* What to produce
Look through the data below for the line with "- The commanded", and transcribe it exactly together with each line after it up to and including the line with "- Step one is". Give nothing else.

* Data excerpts

:::

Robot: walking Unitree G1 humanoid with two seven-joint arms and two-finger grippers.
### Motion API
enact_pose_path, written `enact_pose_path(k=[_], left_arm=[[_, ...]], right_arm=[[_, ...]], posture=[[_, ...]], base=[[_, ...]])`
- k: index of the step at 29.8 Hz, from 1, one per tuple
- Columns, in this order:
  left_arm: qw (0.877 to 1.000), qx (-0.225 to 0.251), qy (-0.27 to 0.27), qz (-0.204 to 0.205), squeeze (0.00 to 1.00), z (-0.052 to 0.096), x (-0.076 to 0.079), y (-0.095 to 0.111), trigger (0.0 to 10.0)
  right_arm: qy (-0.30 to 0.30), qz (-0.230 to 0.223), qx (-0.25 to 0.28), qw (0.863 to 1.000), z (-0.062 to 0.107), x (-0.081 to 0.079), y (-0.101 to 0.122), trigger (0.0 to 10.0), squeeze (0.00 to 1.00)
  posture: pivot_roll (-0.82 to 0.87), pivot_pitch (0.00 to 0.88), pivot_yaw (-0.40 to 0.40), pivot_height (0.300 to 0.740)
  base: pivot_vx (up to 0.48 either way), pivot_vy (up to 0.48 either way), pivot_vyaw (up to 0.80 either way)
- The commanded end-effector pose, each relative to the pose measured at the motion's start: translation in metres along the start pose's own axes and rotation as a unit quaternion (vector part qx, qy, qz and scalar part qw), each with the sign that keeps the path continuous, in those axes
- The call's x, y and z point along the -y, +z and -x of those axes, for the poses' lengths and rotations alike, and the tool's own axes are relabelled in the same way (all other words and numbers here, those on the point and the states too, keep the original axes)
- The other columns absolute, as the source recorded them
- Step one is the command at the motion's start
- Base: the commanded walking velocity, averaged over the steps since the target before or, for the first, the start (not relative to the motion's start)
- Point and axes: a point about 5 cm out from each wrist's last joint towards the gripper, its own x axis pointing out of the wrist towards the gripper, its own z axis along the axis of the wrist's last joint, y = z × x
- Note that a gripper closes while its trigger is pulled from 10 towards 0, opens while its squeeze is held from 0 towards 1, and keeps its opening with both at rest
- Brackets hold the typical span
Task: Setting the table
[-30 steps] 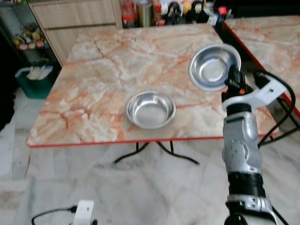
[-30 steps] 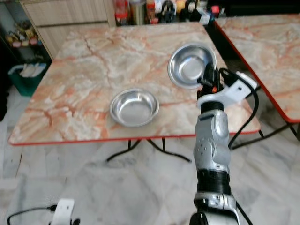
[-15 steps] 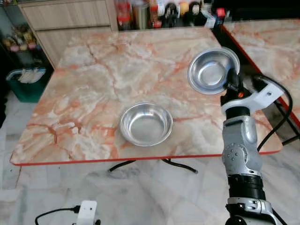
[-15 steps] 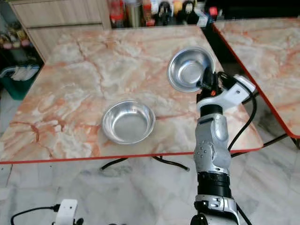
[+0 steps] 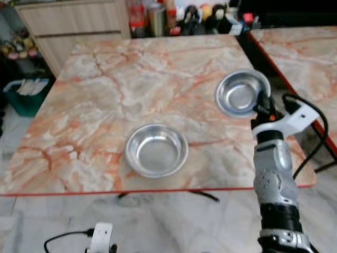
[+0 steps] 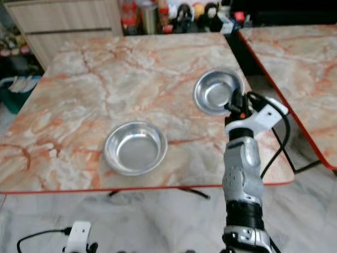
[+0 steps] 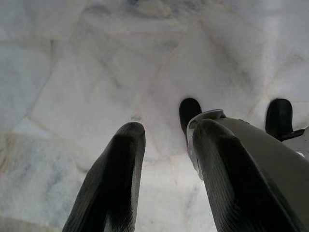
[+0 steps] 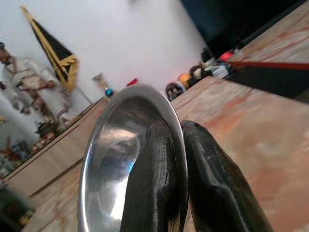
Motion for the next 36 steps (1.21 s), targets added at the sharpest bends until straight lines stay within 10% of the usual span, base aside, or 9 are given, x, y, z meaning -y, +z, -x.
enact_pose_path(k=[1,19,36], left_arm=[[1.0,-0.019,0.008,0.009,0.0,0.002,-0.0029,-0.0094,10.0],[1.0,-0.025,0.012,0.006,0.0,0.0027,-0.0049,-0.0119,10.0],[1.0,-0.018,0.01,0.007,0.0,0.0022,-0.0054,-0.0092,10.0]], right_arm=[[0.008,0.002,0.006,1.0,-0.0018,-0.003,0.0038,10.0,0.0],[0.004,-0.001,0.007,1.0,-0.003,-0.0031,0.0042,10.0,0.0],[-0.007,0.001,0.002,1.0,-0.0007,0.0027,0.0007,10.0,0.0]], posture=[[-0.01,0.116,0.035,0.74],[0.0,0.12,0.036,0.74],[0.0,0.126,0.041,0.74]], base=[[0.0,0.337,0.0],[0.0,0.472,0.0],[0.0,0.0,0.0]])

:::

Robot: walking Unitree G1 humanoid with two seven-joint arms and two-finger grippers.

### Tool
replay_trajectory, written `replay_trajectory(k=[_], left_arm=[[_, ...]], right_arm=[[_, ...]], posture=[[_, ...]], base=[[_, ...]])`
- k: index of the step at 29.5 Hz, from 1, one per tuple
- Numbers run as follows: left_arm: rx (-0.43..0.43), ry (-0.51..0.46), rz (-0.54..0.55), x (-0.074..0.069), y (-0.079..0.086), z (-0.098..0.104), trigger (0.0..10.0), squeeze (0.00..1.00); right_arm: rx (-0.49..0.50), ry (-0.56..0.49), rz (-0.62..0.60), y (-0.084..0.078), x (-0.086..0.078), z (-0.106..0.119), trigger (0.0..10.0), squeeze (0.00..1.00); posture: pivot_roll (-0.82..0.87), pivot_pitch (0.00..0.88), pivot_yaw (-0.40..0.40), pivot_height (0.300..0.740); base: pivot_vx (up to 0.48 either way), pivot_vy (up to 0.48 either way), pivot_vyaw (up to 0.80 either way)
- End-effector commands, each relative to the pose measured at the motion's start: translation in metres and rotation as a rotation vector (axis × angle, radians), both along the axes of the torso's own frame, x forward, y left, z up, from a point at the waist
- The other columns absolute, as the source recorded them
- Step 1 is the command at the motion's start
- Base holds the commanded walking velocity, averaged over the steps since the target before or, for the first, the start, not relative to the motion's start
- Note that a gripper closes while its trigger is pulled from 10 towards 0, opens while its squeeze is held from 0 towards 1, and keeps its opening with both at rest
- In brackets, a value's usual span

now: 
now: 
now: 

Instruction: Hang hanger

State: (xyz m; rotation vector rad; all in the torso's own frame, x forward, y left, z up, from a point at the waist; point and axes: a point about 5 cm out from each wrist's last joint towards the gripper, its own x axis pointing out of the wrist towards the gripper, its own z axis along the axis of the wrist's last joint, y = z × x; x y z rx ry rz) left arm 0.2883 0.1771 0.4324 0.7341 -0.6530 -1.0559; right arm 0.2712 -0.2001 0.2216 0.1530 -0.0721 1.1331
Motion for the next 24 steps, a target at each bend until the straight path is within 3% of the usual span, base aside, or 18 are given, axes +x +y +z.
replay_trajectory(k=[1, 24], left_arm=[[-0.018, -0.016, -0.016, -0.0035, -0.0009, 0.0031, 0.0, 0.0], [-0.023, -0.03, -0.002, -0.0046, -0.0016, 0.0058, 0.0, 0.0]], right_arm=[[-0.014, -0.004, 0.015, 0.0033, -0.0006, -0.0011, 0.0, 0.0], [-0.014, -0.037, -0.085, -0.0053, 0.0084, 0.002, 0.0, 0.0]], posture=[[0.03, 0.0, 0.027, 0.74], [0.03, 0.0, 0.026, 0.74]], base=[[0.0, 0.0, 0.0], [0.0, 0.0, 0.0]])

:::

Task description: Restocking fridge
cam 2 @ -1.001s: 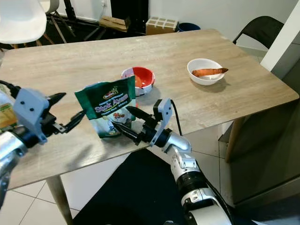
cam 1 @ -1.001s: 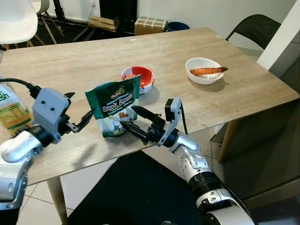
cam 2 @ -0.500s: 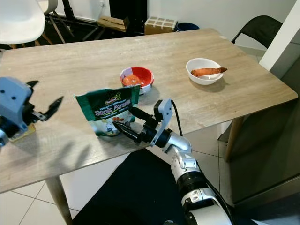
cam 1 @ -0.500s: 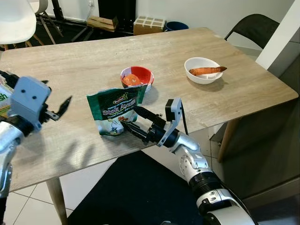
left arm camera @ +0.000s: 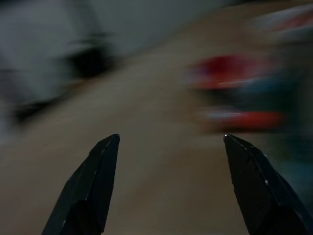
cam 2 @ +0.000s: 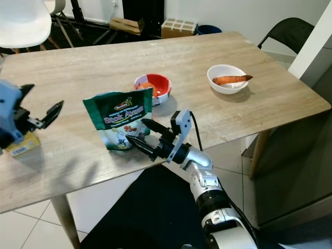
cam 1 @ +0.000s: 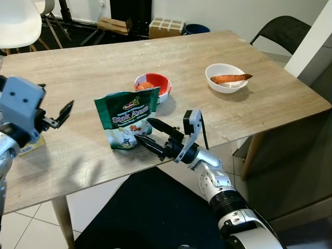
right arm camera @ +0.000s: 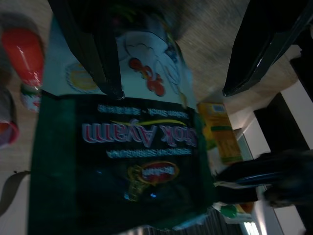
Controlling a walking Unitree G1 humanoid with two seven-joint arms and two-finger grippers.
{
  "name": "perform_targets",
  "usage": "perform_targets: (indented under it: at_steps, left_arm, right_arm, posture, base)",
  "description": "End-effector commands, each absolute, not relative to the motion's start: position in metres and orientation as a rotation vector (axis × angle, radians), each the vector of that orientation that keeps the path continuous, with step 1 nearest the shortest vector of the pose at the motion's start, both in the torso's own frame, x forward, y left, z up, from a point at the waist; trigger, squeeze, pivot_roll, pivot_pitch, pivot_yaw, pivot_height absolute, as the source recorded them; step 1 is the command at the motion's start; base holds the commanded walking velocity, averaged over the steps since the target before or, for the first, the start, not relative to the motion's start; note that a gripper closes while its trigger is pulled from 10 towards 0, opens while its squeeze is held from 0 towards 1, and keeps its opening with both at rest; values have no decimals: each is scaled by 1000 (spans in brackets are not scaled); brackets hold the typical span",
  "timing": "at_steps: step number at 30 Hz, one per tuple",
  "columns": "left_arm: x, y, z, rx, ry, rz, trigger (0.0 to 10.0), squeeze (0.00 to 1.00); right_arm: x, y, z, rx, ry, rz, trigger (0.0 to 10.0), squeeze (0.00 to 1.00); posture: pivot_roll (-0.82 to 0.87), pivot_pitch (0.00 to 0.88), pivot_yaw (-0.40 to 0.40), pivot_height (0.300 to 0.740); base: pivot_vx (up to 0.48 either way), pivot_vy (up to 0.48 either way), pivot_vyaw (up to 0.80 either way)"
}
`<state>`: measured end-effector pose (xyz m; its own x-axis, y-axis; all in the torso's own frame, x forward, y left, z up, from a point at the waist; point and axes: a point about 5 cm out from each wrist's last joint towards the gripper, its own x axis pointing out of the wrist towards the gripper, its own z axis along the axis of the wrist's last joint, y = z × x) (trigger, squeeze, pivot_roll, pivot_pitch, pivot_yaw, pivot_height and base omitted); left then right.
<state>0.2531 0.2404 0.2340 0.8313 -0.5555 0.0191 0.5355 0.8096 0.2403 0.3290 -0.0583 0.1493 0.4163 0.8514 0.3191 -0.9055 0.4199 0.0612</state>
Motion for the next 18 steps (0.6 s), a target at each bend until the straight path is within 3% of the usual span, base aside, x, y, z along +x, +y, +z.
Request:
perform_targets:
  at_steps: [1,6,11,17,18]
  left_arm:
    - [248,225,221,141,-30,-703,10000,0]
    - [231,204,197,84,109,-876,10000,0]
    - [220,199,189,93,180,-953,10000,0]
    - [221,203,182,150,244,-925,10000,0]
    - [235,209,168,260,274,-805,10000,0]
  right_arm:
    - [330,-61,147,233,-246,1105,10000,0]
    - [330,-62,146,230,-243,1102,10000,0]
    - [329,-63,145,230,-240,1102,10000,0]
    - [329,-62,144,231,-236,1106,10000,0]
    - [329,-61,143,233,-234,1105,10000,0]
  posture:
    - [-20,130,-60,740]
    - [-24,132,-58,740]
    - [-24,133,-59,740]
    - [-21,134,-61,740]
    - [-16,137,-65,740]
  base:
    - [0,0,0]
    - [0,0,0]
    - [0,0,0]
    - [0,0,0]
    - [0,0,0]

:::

* Output below
- The commanded end-effector pose, each relative to the pose measured at the motion's start: translation in metres along the start pose's own axes and rotation as a unit quaternion (vector part qx, qy, qz and scalar part qw), each with the sign that keeps the path continuous, in those axes
- The call's x, y and z point along the -y, +z and -x of those axes, for the poses' lengths and rotations alike, and the tool's own axes are relabelled in the same way (all other words and numbers here, those on the point and the states too, keep the original axes)
- The other columns absolute, as the source recorded them
- Step one is the command at the motion's start

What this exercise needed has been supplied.